Geld ist in vielen Familien ein Streitthema. Um das in den Griff zu bekommen, gilt bei Freudenberg die klare Regel, dass jedes Familienmitglied von seinem Beruf leben und nicht auf die Dividende des Unternehmens angewiesen sein soll. Nur wenige Gesellschafter halten mehr als ein Prozent der Anteile, zwei Prozent sind in einer Stiftung gebündelt. 2015 schüttete der Konzern vor Steuern insgesamt 132 Millionen Euro aus.

„Wir verfolgen eine Politik einer moderat wachsenden Dividende“, sagt Konzernchef Sohi. Die genaue Höhe der Ausschüttung bespricht er mit dem Gesellschafterausschuss. 2016 könnte sie leicht steigen, das Jahr ist gut gelaufen. Wie viel Geld letztlich fließt, hängt aber vor allem von der Strategie ab. Stehen Zukäufe oder größere Investitionen an, geht das Wohl des Unternehmens vor. „Der größte Teil der Gewinne verbleibt dort“, sagt Sohi.

Schließlich lebt Freudenberg von Innovationen. „Unser Ziel ist es, eines der innovativsten und am breitesten diversifizierten Technologieunternehmen und dabei langfristig orientiert zu sein. Das schließt die Möglichkeit ein, neue Geschäftsfelder zu entwickeln“, sagt Wentzler.

Das ist dem Konzern schon oft gelungen, und das selbst in Krisenjahren. Als die Nazis Lederimporte für die Gerberei erschwerten, gründete das Unternehmen ein Labor, das nach Ersatzstoffen suchen sollte. Die Forscher entwickelten den Kunststoff Perbunan – und erfanden so die Gummidichtung. Auch heute entwickelt der Konzern fortschrittliche Lösungen. Die Dichtung Levitex baut ein Luftkissen auf, das den Motorraum im Auto praktisch reibungsfrei abdichtet und so Kohlendioxid spart.

In Details des Tagesgeschäfts mischen sich die Familienmitglieder kaum ein. Wentzlers Bruder Hanno ist momentan der Einzige in der Sippe, der mit Freudenberg Chemical Specialities eine der Geschäftsgruppen leitet. Konzernchef Sohi hat operativ weitgehend freie Hand. „Da mischt sich die Familie nicht ein, null“, sagt der Maschinenbau-Ingenieur und formt einen Kreis aus Daumen und Zeigefinger. Aber: Einfluss der Familie würde über den Gesellschafterausschuss ausgeübt.

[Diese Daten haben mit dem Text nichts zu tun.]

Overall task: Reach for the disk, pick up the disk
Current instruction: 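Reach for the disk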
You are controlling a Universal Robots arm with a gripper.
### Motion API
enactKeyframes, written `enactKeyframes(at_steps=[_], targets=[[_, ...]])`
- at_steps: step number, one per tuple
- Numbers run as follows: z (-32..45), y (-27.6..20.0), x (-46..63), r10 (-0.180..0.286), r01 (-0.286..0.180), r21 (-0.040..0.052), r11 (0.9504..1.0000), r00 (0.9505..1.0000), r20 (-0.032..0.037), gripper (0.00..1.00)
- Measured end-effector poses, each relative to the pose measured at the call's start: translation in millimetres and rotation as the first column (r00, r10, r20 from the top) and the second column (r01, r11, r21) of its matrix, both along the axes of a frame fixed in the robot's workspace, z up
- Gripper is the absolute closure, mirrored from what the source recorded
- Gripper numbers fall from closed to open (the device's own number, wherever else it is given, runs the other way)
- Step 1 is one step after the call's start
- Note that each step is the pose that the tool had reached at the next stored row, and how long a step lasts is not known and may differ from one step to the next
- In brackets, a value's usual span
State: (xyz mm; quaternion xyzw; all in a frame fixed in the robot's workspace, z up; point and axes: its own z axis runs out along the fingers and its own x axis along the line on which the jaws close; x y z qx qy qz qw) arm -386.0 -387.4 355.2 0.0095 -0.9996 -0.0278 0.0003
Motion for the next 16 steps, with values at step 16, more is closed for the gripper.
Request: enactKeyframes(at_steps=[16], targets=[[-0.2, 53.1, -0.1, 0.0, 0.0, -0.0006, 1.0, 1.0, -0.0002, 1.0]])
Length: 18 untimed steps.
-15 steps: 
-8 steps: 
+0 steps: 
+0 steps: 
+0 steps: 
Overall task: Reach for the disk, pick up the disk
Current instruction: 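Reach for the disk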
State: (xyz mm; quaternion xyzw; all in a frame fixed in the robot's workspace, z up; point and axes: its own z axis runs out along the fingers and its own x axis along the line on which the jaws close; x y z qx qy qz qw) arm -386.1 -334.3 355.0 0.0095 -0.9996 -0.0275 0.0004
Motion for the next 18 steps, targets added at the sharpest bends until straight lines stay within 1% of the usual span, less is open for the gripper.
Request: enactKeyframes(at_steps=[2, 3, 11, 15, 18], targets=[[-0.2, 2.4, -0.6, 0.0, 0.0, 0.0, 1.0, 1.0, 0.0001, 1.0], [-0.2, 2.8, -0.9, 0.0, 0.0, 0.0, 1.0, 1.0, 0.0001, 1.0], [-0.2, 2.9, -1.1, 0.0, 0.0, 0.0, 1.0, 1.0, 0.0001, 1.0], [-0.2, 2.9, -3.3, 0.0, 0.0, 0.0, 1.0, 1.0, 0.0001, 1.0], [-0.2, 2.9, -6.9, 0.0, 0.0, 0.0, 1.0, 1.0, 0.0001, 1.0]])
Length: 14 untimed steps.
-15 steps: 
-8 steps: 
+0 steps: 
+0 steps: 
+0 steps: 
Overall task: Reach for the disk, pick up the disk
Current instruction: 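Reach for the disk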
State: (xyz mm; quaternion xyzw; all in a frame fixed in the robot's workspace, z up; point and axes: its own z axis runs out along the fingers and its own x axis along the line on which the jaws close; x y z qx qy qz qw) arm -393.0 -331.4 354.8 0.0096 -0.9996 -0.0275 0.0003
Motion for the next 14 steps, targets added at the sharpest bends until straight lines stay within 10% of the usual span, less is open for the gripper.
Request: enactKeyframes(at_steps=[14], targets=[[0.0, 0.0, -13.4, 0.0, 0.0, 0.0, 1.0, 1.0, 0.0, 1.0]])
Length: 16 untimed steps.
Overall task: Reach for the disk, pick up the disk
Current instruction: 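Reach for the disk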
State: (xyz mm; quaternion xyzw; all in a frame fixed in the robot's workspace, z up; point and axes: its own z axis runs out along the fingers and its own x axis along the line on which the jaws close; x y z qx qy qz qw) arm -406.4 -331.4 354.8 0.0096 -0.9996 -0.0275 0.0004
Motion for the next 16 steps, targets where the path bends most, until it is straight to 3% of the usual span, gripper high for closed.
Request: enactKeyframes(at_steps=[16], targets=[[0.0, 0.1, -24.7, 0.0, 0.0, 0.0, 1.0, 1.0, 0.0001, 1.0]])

Trotzdem ist der Austausch wichtig. Sohi und Wentzler kommunizieren per SMS, am Telefon, per Mail oder persönlich. Einmal im Monat treffen sich beide zum Jour fixe. „Herr Wentzler hat eine wesentliche Rolle bei der Weiterentwicklung des Unternehmens“, sagt Sohi. Vorschriften mache er ihm jedoch keine, es gebe keine Person, die das letzte Wort habe, Einigkeit käme durch Diskussionen zustande. Und das sei auch gut so. Schließlich gehe es nicht um Macht, sondern um „die gute Entscheidung und das Ergebnis“. Und von dem profitieren letztlich alle.

KONTEXT

Die Erfolgsfaktoren der Familie Freudenberg

Nachwuchs heranführen

Schon Kinder lernen das Unternehmen spielerisch kennen, später gibt es regelmäßige Informationstreffen.

Immer informiert sein

Persönliche Treffen und ein Internetportal halten die Familie auf dem Laufenden.

Klare Regeln

Eine lautet: „Wer in der Firma arbeiten will, muss sich erst extern beweisen“.

Das Gute bewahren

Solide Finanzen und Anpassungsfähigkeit forderte der Gründer schon 1887.